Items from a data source
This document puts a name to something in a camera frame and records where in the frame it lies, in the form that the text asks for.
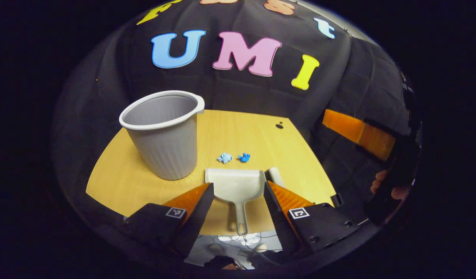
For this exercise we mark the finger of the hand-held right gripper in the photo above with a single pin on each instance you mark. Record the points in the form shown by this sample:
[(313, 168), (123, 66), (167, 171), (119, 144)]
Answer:
[(358, 133)]

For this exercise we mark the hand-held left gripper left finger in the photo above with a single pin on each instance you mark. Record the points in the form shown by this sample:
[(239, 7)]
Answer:
[(199, 217)]

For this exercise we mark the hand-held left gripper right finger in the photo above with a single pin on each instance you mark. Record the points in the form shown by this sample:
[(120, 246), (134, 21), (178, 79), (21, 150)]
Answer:
[(276, 217)]

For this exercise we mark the small white broom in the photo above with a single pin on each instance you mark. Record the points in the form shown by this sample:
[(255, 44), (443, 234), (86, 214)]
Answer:
[(275, 176)]

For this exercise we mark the white dustpan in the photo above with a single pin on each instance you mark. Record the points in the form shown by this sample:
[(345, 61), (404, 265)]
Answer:
[(234, 186)]

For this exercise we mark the light blue paper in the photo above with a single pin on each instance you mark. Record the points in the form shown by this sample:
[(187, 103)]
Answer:
[(224, 158)]

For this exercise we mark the grey garbage bin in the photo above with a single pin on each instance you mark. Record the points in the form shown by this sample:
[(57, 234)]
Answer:
[(164, 147)]

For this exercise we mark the wooden desktop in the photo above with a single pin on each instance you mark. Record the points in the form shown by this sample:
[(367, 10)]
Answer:
[(241, 131)]

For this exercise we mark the black desk clamp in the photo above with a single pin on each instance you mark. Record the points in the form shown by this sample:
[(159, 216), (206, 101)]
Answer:
[(337, 199)]

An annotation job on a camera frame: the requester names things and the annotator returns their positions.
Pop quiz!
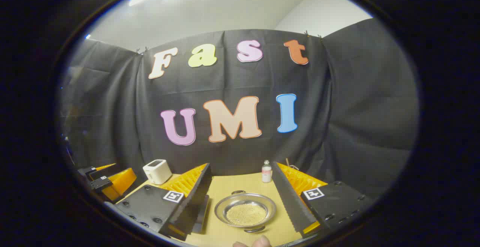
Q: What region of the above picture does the stainless steel pot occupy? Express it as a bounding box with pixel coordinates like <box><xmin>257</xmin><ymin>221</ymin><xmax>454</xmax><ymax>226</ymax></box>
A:
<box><xmin>214</xmin><ymin>190</ymin><xmax>277</xmax><ymax>234</ymax></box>

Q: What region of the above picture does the pile of yellow soybeans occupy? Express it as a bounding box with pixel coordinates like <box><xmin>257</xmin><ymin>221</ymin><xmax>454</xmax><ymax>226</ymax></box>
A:
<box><xmin>226</xmin><ymin>203</ymin><xmax>267</xmax><ymax>226</ymax></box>

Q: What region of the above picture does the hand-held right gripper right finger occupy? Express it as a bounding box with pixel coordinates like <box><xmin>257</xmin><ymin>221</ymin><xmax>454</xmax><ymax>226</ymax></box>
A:
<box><xmin>271</xmin><ymin>161</ymin><xmax>375</xmax><ymax>238</ymax></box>

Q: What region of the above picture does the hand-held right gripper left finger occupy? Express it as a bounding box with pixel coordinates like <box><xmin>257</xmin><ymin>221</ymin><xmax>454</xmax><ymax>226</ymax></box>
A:
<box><xmin>112</xmin><ymin>163</ymin><xmax>212</xmax><ymax>242</ymax></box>

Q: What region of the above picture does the clear bottle with pink label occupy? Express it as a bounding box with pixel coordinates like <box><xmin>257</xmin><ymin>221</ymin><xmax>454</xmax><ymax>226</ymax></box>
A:
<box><xmin>261</xmin><ymin>160</ymin><xmax>272</xmax><ymax>183</ymax></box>

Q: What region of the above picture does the black backdrop cloth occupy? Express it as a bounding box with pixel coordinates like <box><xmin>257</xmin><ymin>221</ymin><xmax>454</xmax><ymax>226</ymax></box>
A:
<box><xmin>58</xmin><ymin>18</ymin><xmax>420</xmax><ymax>202</ymax></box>

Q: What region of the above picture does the white toaster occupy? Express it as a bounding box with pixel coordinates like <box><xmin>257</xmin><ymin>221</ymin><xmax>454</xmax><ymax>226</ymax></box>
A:
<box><xmin>142</xmin><ymin>159</ymin><xmax>173</xmax><ymax>185</ymax></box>

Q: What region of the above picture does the black induction cooktop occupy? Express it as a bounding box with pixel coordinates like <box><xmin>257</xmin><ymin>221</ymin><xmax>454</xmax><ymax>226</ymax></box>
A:
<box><xmin>191</xmin><ymin>195</ymin><xmax>210</xmax><ymax>234</ymax></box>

**What you should do**
Determine how many lines above contain "black" and respond with that number only.

**Solution to this task**
3